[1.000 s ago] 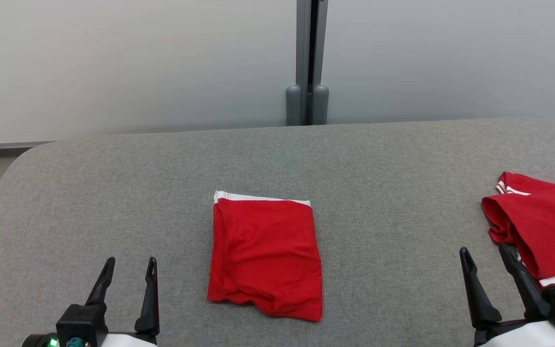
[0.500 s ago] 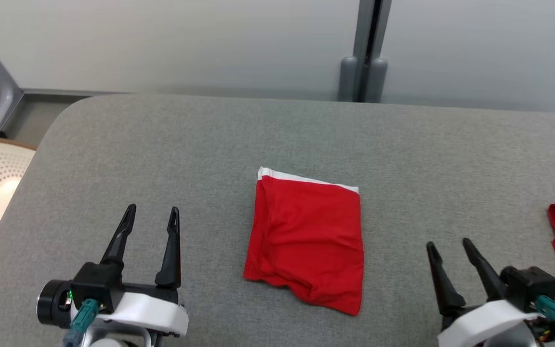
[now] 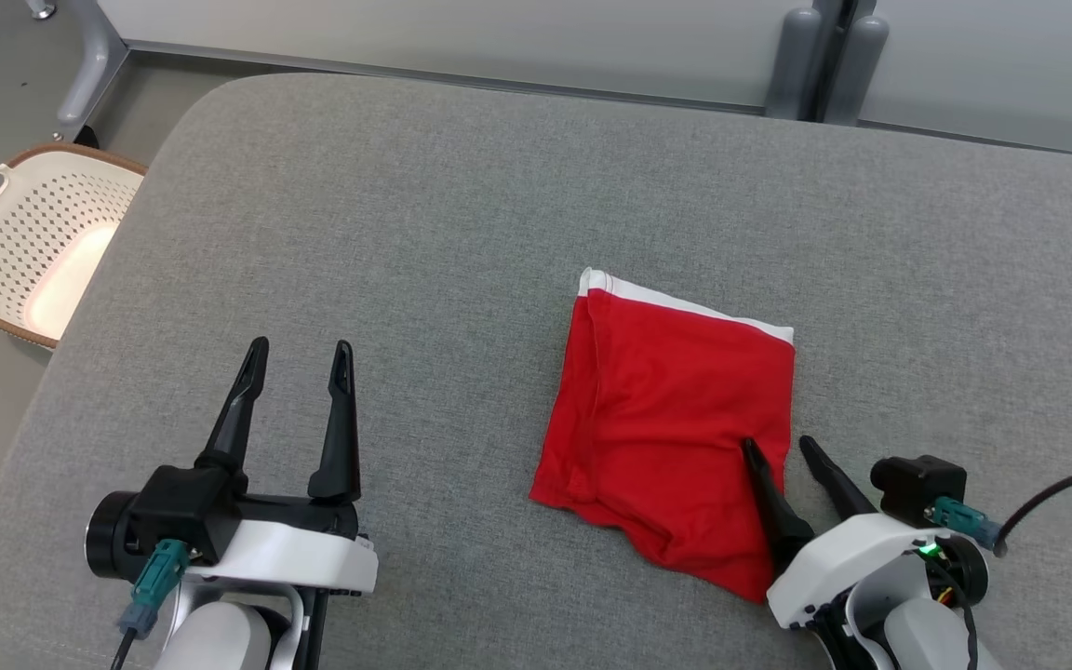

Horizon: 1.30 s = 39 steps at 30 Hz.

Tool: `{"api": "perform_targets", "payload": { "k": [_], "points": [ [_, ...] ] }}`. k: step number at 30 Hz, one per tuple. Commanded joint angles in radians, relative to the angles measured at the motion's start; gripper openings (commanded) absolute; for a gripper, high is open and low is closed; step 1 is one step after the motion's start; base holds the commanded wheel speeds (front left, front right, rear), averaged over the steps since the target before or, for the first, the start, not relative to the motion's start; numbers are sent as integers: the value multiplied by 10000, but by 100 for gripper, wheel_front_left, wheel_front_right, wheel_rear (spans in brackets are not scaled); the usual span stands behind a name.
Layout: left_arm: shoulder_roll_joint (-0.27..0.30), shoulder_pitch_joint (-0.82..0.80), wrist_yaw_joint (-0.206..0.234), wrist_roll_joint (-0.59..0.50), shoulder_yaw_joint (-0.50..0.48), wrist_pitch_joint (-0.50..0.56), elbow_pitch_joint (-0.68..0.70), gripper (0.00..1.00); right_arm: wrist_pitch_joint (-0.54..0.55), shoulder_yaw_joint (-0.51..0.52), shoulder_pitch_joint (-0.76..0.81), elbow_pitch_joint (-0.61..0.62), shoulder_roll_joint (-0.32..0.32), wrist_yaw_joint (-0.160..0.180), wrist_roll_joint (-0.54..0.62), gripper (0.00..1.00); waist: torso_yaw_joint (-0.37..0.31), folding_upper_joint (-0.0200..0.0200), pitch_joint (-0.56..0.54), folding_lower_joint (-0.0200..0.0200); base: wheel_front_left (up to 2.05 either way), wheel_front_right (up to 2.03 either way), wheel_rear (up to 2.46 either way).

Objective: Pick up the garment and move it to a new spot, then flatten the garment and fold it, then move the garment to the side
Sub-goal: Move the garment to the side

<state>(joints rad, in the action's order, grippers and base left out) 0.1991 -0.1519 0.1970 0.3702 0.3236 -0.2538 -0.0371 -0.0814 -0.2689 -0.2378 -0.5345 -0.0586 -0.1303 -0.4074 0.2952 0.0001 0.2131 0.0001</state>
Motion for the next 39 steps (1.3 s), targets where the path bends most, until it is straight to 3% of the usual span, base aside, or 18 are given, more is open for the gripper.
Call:
{"api": "perform_targets", "payload": {
  "k": [1, 2, 3, 8, 15, 21, 25, 33, 36, 37, 39],
  "points": [
    [-1, -147, -33, -31, -69, -41, -21, 100, 46, -96, 4, -318, 43, -6, -186, 48, 53, -1, 60, -1, 0, 0, 0],
    [-34, -170, -56, -31, -110, -62, -29, 100, 57, -204, -52, -511, 69, -8, -287, 33, 57, -1, 78, -1, 0, 0, 0],
    [-50, -189, -80, -43, -142, -78, -33, 100, -16, -279, -115, -675, 86, -19, -378, 0, 54, -1, 91, -1, 0, 0, 0],
    [-196, -273, -198, -171, -408, -118, 140, 100, -468, -602, -477, -1145, 41, -20, -704, 0, -114, -1, 124, -1, 0, 0, 0],
    [-391, -136, -298, -564, -900, -117, 546, 100, -872, -1006, -781, -1037, -528, 9, -483, 0, -734, -1, 155, -1, 0, 0, 0],
    [-544, -108, -516, -859, -1204, -117, 854, 100, -903, -1353, -1067, -647, -1094, 6, -285, 0, -2057, -1, 458, -1, 0, 0, 0],
    [-504, -273, -660, -1055, -1350, -117, 956, 100, -925, -1643, -1328, -275, -1563, 6, -159, 0, -3292, -1, 722, -1, 0, 0, 0],
    [-376, -723, -921, -1309, -1382, -117, 1043, 100, -846, -2012, -2071, 363, -3136, 6, 9, 0, -5316, -1, 1213, -1, 0, 0, 0],
    [-383, -900, -1002, -1359, -1285, -118, 1045, 100, -904, -2025, -2325, 539, -3630, 6, -16, 0, -5553, -1, 1370, -1, 0, 0, 0],
    [-399, -1099, -1058, -1420, -1169, -115, 1031, 100, -900, -1952, -2606, 647, -4229, 6, -24, 0, -5697, -1, 1580, -1, 0, 0, 0],
    [-419, -1320, -1114, -1452, -1050, -105, 1012, 100, -840, -1808, -2830, 736, -4805, 6, -37, 0, -5727, -1, 1800, -1, 0, 0, 0]
  ]
}}
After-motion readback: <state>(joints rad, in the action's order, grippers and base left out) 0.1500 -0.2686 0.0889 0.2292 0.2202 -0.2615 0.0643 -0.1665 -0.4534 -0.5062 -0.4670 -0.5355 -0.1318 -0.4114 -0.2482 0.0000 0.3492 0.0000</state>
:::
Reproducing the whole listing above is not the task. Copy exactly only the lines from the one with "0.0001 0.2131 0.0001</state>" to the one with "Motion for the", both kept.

<state>(joints rad, in the action's order, grippers and base left out) 0.1991 -0.1519 0.1970 0.3702 0.3236 -0.2538 -0.0371 -0.0814 -0.2689 -0.2378 -0.5345 -0.0586 -0.1303 -0.4074 0.2952 0.0001 0.2131 0.0001</state>
Motion for the next 39 steps (1.3 s), targets where the path bends most, until it is straight to 3% of the usual span, base aside, or 18 are given, more is open for the gripper.

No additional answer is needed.